# Need help making a choice.



## Mr. Versatile (Nov 24, 2005)

I recently had a serious crash that broke my 2012 Giant Defy Advanced frame. While looking at new bikes, I've been riding my DeRosa Nouvo Classico that I bought new in '94. It's a great bike & I’ve put 60,000+ miles on it since I’ve had it. I won’t be getting rid of it until it’s listed in my will. I'd like to get another CF bike. The Giant has identical ride & handling characteristics & the seating position is more comfortable for me than the DeRosa. I'd love to get a DeRosa frame with the same characteristics as the Giant, but the catalog gives almost no info.

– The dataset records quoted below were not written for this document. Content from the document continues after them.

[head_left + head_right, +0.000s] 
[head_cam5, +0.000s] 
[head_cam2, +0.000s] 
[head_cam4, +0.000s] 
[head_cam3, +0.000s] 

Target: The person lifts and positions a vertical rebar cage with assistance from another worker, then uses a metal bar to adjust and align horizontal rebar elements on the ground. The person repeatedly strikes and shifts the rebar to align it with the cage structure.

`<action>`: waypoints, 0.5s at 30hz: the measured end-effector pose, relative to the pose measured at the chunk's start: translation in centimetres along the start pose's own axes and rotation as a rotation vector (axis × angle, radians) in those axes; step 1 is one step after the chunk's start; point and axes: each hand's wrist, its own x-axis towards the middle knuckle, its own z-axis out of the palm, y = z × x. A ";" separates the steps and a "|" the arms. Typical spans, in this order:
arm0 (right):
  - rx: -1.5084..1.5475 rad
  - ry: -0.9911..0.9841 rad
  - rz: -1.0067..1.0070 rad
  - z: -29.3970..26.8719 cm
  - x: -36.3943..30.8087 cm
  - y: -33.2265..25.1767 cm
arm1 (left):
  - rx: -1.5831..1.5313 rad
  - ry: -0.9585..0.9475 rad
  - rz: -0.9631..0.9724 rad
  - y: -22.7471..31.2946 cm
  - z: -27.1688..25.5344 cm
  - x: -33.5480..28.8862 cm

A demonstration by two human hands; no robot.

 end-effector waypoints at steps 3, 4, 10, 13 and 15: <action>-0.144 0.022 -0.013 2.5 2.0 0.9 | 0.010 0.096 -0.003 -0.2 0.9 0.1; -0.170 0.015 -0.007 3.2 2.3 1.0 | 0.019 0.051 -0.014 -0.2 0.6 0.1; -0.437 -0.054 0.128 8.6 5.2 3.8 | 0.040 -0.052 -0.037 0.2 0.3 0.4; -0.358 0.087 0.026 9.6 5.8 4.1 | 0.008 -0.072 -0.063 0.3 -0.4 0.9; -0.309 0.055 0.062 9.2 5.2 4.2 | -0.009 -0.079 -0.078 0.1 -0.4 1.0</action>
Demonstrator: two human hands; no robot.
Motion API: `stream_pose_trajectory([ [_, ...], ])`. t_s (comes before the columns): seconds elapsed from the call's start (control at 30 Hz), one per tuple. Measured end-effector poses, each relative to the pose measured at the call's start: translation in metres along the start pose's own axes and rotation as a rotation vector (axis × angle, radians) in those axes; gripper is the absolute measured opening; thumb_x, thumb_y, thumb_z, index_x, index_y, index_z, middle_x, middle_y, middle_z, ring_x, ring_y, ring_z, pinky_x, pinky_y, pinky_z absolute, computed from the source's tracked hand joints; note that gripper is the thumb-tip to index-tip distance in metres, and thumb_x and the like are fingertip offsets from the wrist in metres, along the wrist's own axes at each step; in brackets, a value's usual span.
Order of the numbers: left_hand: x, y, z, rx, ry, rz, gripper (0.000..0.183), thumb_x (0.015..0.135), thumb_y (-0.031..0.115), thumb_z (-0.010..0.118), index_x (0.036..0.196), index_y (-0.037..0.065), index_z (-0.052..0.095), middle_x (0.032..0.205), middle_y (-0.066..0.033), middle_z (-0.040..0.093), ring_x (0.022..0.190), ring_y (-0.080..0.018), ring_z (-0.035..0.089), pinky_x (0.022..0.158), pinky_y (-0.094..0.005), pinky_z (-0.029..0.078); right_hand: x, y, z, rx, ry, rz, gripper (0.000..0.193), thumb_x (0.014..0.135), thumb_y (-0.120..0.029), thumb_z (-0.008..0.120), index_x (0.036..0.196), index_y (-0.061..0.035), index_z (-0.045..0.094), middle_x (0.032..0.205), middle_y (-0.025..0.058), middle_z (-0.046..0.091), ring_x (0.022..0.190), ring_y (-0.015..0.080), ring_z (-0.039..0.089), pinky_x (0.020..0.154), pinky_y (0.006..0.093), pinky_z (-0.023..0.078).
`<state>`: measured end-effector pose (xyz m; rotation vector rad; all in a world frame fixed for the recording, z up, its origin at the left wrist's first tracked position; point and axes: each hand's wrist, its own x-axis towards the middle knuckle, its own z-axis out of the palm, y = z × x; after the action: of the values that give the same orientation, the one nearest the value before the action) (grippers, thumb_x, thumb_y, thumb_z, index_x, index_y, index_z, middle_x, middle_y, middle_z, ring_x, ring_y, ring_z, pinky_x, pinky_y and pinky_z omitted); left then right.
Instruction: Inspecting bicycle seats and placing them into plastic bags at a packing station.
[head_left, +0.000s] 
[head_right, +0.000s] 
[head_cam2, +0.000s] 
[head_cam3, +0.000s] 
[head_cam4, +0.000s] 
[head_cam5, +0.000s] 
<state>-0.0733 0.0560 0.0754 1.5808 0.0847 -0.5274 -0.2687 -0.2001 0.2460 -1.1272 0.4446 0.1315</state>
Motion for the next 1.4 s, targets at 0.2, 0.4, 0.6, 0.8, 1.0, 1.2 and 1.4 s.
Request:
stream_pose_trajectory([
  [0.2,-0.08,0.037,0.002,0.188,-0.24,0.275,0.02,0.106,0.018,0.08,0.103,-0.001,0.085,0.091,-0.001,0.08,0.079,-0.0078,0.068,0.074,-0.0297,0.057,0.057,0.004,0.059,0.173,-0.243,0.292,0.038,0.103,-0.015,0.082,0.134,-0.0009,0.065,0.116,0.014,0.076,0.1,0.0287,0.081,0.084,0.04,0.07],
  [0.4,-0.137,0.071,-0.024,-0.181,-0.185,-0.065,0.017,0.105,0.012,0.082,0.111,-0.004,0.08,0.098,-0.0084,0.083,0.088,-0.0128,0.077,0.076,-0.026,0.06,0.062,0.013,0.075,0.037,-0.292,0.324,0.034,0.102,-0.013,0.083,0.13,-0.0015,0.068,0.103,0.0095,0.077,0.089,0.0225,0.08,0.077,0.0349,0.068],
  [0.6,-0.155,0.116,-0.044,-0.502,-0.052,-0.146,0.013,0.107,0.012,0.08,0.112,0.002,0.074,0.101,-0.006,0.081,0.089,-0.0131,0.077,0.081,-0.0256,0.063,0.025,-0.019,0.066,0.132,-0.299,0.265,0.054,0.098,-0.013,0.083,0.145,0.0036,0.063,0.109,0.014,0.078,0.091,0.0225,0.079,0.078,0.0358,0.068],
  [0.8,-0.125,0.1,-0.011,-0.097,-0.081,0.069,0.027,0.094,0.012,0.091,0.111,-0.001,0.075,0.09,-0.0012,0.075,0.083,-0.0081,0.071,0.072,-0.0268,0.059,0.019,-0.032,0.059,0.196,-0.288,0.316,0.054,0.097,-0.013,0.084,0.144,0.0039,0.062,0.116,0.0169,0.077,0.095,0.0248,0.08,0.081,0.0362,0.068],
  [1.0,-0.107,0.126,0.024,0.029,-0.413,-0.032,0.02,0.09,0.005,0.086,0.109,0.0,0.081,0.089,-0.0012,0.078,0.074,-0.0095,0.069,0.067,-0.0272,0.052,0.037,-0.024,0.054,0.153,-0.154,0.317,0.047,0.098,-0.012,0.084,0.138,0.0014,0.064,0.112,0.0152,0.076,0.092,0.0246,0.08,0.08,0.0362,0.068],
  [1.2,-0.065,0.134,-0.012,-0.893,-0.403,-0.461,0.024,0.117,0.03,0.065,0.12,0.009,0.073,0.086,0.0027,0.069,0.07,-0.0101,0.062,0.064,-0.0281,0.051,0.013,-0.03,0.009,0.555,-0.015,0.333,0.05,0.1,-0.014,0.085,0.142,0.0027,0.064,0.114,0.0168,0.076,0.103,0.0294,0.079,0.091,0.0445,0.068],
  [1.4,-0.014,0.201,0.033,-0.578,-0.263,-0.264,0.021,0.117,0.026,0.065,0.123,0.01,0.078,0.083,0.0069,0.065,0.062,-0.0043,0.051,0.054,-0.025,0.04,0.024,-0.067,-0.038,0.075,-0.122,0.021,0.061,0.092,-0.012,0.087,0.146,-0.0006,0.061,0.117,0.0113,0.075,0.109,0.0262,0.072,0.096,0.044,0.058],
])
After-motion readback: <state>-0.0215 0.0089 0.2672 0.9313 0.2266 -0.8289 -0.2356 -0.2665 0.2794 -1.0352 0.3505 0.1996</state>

I don't want an all-out full gas race bike. I'm 75 years old & I can still ride quite well. This is my 55th year of post high school riding. I'm a former cat 2 racer who competed in the late 60s-early 80s. Most of my rides now are club rides of 30-100 miles averaging 15-18 mph. So...I'm looking for an DeRosa endurance bike frame that's responsive & that won't beat me up. I’m finding DeRosa information extremely difficult to come by. I know I don't have a prayer of test riding anything made by DeRosa, so I have to rely on the honesty & experience of others. Can someone please help me out here?


----------



## Peter P. (Dec 30, 2006)

Try contacting Wrench Science to see if De Rosa has a custom program.

As an alternative, if you brought your broken frame's specs along with your wishes to a U.S. carbon frame builder I bet they could duplicate the position and ride qualities.


----------



## antihero77 (Jul 26, 2011)

I have a king xs and love it. It’s considered the endurance bike.


----------